(ABOUT THIS EXERCISE): Write out all of the entries, matching the original exactly.

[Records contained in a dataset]

########################################

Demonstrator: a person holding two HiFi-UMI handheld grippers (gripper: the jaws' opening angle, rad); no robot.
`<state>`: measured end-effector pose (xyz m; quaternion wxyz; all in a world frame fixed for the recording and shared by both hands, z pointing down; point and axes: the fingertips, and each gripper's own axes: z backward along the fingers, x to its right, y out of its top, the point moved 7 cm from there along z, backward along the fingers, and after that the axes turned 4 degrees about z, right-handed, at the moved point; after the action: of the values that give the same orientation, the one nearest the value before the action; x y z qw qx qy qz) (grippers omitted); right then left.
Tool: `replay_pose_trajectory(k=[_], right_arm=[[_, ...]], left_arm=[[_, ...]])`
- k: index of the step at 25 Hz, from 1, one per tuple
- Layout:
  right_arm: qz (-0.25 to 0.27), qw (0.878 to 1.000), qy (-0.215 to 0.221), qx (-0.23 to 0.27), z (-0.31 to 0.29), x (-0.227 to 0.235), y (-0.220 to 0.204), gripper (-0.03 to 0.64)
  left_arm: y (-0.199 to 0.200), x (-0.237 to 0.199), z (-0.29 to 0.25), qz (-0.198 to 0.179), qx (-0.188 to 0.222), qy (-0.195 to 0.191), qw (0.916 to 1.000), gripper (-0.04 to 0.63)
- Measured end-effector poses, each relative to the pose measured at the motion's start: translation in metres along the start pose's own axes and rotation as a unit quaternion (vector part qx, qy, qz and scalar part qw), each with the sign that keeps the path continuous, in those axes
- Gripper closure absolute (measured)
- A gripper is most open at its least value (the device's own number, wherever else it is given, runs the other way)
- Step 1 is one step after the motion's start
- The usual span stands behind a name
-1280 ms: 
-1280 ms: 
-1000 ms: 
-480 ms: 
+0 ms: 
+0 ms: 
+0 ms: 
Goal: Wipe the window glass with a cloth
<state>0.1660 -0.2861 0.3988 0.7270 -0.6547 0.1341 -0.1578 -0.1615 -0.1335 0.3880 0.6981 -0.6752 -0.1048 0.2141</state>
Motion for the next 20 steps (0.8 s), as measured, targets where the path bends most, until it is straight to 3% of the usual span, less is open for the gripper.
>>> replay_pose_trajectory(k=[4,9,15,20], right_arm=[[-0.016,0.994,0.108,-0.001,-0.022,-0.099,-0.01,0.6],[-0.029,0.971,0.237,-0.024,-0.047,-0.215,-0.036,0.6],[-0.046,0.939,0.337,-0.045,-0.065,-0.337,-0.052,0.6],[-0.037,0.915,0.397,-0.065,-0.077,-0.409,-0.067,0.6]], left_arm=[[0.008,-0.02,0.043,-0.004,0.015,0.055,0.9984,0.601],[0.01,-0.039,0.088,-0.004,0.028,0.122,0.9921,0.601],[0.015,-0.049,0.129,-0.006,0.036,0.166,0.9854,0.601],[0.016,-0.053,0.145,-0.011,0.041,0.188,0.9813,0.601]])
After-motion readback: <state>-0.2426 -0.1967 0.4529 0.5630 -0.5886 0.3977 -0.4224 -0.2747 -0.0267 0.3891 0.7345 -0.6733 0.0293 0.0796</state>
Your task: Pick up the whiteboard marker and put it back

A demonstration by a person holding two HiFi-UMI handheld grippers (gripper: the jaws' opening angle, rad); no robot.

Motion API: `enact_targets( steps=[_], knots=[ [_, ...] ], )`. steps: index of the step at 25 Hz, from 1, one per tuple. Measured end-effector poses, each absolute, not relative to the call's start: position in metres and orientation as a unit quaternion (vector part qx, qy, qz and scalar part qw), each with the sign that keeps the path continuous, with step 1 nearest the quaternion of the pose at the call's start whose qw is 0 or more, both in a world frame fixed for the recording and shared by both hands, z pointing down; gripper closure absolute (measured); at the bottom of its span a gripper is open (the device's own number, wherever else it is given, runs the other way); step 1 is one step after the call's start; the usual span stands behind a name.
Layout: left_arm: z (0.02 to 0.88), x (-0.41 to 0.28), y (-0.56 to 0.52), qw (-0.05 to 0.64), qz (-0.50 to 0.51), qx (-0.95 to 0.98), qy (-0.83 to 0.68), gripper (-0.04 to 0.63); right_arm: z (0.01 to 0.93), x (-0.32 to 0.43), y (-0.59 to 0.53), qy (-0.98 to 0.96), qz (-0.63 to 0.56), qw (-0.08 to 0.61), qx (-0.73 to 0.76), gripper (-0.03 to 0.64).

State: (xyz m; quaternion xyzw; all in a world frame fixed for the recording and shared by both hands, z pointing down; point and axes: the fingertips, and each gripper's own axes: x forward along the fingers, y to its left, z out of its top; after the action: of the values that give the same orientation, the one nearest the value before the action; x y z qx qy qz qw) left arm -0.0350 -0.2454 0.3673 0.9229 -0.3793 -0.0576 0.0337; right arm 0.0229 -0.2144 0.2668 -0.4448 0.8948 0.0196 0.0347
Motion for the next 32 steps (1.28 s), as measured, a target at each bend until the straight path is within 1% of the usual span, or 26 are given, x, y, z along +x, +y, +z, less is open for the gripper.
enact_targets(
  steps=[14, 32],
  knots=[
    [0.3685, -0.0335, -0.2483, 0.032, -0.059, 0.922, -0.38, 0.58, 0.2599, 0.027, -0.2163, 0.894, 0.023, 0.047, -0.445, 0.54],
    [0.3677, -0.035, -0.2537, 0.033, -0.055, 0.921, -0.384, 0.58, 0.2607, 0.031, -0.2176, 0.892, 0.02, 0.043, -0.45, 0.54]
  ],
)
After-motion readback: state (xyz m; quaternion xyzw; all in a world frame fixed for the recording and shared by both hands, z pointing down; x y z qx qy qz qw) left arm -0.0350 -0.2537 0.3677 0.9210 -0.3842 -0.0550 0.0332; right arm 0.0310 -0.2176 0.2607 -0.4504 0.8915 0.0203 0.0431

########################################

(RESPONSE TO THIS TASK):
Demonstrator: a person holding two HiFi-UMI handheld grippers (gripper: the jaws' opening angle, rad); no robot.
`<state>`: measured end-effector pose (xyz m; quaternion wxyz; all in a world frame fixed for the recording and shared by both hands, z pointing down; point and axes: the fingertips, and each gripper's own axes: z backward along the fingers, x to its right, y out of its top, the point moved 7 cm from there along z, backward along the fingers, and after that the axes turned 4 degrees about z, right-handed, at the moved point; after the action: of the values that give the same orientation, the one nearest the value before the action; x y z qw qx qy qz) (grippers omitted); right then left.
Tool: `replay_pose_trajectory(k=[_], right_arm=[[_, ...]], left_arm=[[_, ...]])`
- k: index of the step at 25 Hz, from 1, one per tuple
- Layout:
  right_arm: qz (-0.25 to 0.27), qw (0.878 to 1.000), qy (-0.215 to 0.221), qx (-0.23 to 0.27), z (-0.31 to 0.29), x (-0.227 to 0.235), y (-0.220 to 0.204), gripper (-0.03 to 0.64)
  left_arm: y (-0.199 to 0.200), x (-0.237 to 0.199), z (-0.29 to 0.25), qz (-0.198 to 0.179), qx (-0.188 to 0.222), qy (-0.195 to 0.191), qw (0.916 to 1.000), gripper (-0.04 to 0.63)
- Measured end-effector poses, each relative to the pose measured at the motion's start: translation in metres along the start pose's own axes and rotation as a unit quaternion (vector part qx, qy, qz and scalar part qw), each with the sign that keeps the path continuous, in those axes
- Gripper closure absolute (measured)
- A gripper is most open at its least value (the device's own number, wherever else it is given, runs the other way)
- Step 1 is one step after the motion's start
- The usual span stands behind a name
-1280 ms: 
-1280 ms: 
-1000 ms: 
-480 ms: 
+0 ms: 
+0 ms: 
+0 ms: 
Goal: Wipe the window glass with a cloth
<state>0.1660 -0.2861 0.3988 0.7270 -0.6547 0.1341 -0.1578 -0.1615 -0.1335 0.3880 0.6981 -0.6752 -0.1048 0.2141</state>
Motion for the next 20 steps (0.8 s), as measured, targets where the path bends most, until it is straight to 3% of the usual span, less is open for the gripper.
>>> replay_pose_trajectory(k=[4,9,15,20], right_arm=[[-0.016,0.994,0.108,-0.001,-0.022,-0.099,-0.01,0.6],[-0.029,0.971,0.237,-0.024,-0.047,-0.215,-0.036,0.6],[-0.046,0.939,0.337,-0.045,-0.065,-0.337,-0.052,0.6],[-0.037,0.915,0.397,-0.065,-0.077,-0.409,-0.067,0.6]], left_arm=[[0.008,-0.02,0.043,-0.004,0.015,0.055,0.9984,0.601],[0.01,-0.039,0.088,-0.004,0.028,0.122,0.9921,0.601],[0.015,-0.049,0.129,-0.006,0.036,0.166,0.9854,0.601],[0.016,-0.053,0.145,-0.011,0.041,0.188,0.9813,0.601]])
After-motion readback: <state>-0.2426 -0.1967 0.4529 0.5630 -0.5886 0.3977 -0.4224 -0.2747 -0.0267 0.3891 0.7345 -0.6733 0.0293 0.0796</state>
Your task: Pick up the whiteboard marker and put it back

A demonstration by a person holding two HiFi-UMI handheld grippers (gripper: the jaws' opening angle, rad); no robot.

Motion API: `enact_targets( steps=[_], knots=[ [_, ...] ], )`. steps: index of the step at 25 Hz, from 1, one per tuple. Measured end-effector poses, each absolute, not relative to the call's start: position in metres and orientation as a unit quaternion (vector part qx, qy, qz and scalar part qw), each with the sign that keeps the path continuous, with step 1 nearest the quaternion of the pose at the call's start whose qw is 0 or more, both in a world frame fixed for the recording and shared by both hands, z pointing down; gripper closure absolute (measured); at the bottom of its span a gripper is open (the device's own number, wherever else it is given, runs the other way); step 1 is one step after the call's start; the usual span stands behind a name.
Layout: left_arm: z (0.02 to 0.88), x (-0.41 to 0.28), y (-0.56 to 0.52), qw (-0.05 to 0.64), qz (-0.50 to 0.51), qx (-0.95 to 0.98), qy (-0.83 to 0.68), gripper (-0.04 to 0.63); right_arm: z (0.01 to 0.93), x (-0.32 to 0.43), y (-0.59 to 0.53), qy (-0.98 to 0.96), qz (-0.63 to 0.56), qw (-0.08 to 0.61), qx (-0.73 to 0.76), gripper (-0.03 to 0.64).

State: (xyz m; quaternion xyzw; all in a world frame fixed for the recording and shared by both hands, z pointing down; point and axes: the fingertips, and each gripper's own axes: x forward along the fingers, y to its left, z out of its top; after the action: of the values that give the same orientation, the one nearest the value before the action; x y z qx qy qz qw) left arm -0.0350 -0.2454 0.3673 0.9229 -0.3793 -0.0576 0.0337; right arm 0.0229 -0.2144 0.2668 -0.4448 0.8948 0.0196 0.0347
Motion for the next 32 steps (1.28 s), as measured, a target at each bend until the straight path is within 1% of the usual span, or 26 are given, x, y, z along +x, +y, +z, less is open for the gripper.
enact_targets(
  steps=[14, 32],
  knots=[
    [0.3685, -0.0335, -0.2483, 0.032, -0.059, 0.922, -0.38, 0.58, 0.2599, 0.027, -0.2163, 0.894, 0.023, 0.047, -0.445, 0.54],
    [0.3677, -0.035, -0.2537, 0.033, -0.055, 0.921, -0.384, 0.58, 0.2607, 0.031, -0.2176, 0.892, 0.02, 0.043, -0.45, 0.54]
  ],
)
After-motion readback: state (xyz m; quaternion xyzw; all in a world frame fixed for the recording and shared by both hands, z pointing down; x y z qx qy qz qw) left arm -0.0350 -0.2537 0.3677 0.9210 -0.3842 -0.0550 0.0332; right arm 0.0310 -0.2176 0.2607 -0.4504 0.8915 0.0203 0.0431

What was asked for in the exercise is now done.